BIGGEST REVAMP ... Those who built downtown Palo Alto's Varsity Theatre in 1927 could never have imagined what the space would be today: a techie-focused "innovation hub" caffeinated by none other than third-wave coffee pioneer Blue Bottle Coffee. Palo Alto-based German software company SAP bought the historic landmark with plans to open HanaHaus, described on its website as "a community of purpose defining a new cafe experience where creative individuals and entrepreneurs can come together to meet, socialize, share ideas and connect with experts." Translation: Silicon Valley movers and shakers (or just regular people) can for a small fee reserve spaces for meetings, network at events, attend design-thinking workshops and the like -- or, just drink coffee.

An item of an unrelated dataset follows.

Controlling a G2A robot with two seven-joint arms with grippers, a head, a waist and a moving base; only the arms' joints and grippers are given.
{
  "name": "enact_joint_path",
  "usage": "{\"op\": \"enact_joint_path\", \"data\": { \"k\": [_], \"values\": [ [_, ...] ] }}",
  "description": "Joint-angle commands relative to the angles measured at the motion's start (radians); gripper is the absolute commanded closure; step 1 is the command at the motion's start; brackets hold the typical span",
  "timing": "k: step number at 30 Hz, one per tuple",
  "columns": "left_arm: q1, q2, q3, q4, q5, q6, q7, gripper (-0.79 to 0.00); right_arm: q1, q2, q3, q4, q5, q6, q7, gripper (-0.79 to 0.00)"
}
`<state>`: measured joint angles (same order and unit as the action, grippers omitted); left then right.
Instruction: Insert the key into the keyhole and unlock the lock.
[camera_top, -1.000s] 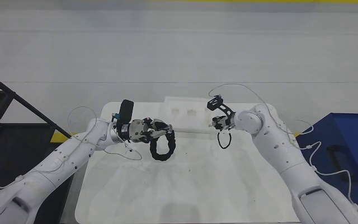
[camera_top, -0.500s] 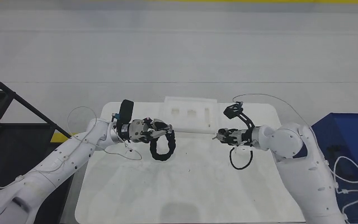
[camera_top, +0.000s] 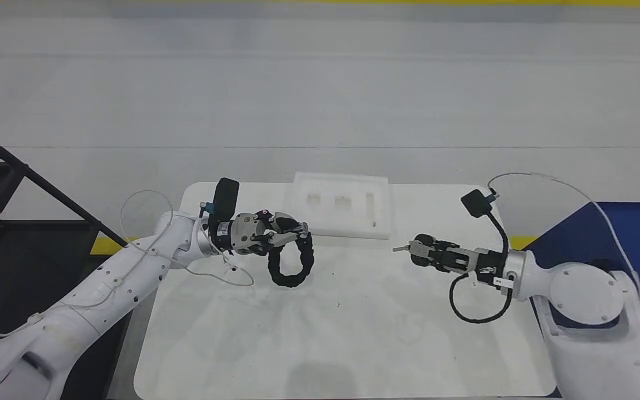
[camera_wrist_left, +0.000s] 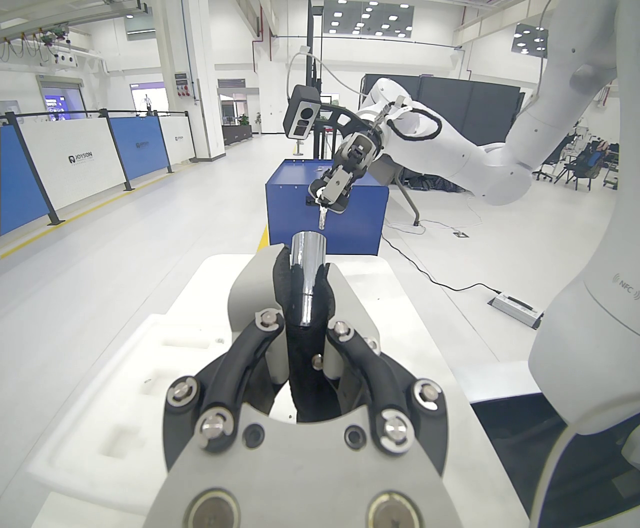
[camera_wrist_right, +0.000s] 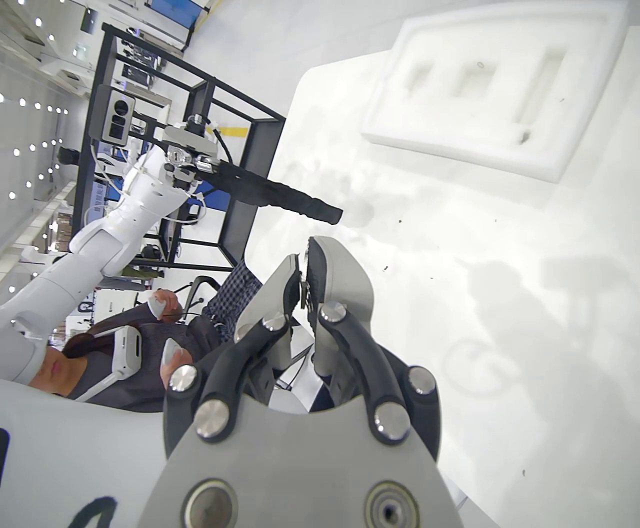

SHORTEST SHELF LIFE ... Despite its best efforts, artisan hot-dog eatery Chez Franc in Palo Alto did not survive criticism of the price of its haute dogs. The restaurant at 415 California Ave. closed in May after only four months of business. Owner Jacquetta Lannan, a former attorney and culinary school graduate, opened Chez Franc in January after months of unanticipated delays and funding challenges. Just two months before closing, Chez Franc slashed its prices by several dollars. "We are all sad that this restaurant didn't succeed in the way we hoped," Lannan wrote in an email announcing the closure. "However, please be proud of us for taking a bold leap and following our dream; I know that I am."

MOST ANTICIPATED OPENING OF 2016 ... Easily, the most anticipated opening of the new year will be a new Los Altos outpost of Manresa Bread, the popular bakery spinoff of David Kinch's celebrated Manresa restaurant in Los Gatos. Andrew Burnham, partner at Manresa, said they've long been eyeing Los Altos as one piece in a larger expansion puzzle. They took notice of a changing downtown landscape, with Google co-founder Sergrey Brin buying up real estate and new developments being built as well as new restaurants moving in. Burnham said the Los Altos Manresa Bread will be similar to the existing bakery but will have the addition of full espresso and coffee service with Verve Coffee. There will also be cold-brew coffee flowing from a nitrogen tap, kefir on tap and all of the famed breads and baked goods. Los Altos will "basically be a better reflection of what we want the experience to be like from the very beginning," he said.